====== Given data ======

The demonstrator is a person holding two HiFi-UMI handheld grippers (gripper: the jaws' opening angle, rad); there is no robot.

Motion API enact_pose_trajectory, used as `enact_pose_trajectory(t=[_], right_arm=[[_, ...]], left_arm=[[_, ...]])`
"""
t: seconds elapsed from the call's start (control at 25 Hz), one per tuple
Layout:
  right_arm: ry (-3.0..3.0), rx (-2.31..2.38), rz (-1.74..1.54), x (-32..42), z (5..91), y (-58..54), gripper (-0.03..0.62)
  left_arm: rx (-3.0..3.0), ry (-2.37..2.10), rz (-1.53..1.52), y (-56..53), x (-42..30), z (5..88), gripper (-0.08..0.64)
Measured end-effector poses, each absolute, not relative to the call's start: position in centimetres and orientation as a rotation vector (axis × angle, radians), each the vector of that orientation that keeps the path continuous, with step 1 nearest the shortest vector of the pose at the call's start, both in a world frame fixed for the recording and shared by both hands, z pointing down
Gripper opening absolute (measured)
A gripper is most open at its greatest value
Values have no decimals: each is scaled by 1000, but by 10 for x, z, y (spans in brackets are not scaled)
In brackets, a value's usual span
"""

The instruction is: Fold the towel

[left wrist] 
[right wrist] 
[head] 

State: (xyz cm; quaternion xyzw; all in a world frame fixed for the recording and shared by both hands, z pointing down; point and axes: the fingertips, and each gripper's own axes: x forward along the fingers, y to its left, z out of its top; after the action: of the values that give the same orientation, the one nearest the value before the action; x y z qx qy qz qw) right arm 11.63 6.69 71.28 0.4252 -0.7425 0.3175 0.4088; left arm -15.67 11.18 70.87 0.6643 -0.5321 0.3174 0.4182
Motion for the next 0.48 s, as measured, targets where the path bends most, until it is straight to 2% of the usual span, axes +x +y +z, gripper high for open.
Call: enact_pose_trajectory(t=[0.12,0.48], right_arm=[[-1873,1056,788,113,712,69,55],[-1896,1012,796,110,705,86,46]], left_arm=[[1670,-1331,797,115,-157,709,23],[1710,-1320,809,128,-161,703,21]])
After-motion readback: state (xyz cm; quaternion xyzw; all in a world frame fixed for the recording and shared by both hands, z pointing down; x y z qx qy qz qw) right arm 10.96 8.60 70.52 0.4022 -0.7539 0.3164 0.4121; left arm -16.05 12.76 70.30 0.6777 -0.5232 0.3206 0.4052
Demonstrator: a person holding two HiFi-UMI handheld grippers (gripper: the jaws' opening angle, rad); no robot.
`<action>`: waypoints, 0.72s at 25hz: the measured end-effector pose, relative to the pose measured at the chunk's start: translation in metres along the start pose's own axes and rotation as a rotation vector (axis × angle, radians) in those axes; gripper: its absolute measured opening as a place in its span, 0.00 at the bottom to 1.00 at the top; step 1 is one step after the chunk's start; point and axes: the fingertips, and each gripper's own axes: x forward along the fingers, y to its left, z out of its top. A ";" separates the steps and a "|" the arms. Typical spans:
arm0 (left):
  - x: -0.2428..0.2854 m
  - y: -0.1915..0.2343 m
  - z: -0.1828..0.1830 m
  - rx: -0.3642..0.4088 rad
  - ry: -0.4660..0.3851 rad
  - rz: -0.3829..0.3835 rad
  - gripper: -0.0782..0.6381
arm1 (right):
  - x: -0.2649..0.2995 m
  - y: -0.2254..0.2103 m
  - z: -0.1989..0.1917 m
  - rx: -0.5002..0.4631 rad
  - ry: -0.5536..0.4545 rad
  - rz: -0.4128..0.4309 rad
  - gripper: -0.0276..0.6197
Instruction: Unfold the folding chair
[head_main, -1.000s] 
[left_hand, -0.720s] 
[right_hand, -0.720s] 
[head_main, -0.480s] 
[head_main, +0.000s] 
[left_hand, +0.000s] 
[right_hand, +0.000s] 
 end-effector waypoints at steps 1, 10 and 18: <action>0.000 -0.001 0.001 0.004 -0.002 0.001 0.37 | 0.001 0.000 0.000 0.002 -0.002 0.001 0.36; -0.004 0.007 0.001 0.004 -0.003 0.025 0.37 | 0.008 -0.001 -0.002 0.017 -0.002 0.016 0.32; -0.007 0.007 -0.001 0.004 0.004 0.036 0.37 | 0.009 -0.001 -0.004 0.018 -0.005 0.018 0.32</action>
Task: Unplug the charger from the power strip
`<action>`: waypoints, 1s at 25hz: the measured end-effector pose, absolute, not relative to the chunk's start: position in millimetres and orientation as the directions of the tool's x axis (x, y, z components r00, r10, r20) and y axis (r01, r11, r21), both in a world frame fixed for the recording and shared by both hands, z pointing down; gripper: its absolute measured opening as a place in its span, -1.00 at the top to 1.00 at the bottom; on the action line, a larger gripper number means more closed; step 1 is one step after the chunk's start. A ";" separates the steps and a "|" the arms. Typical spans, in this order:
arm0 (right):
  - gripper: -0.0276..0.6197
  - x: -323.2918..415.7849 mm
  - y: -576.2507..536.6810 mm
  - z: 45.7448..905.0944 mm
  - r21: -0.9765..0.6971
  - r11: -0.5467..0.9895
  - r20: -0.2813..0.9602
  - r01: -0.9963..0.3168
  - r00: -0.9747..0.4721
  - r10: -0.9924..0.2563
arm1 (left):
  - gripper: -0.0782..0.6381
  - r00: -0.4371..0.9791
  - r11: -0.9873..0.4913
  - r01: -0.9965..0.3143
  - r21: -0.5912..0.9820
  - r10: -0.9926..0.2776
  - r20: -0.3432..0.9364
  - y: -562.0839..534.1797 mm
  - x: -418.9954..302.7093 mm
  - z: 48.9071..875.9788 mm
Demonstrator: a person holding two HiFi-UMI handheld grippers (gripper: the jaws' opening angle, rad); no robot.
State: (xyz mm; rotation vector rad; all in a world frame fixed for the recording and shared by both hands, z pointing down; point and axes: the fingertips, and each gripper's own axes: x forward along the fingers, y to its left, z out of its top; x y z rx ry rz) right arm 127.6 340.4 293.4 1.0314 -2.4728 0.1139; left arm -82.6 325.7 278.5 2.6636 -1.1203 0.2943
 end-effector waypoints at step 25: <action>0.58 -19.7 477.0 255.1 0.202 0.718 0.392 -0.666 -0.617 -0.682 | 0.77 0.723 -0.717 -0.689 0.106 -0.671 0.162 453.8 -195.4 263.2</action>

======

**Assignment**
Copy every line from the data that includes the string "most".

**Response area**
A gripper is most open at its greatest value
Motion for the next 0.48 s, as measured, targets where the path bends most, until it is straight to 2% of the usual span, axes +x +y +z, gripper high for open.

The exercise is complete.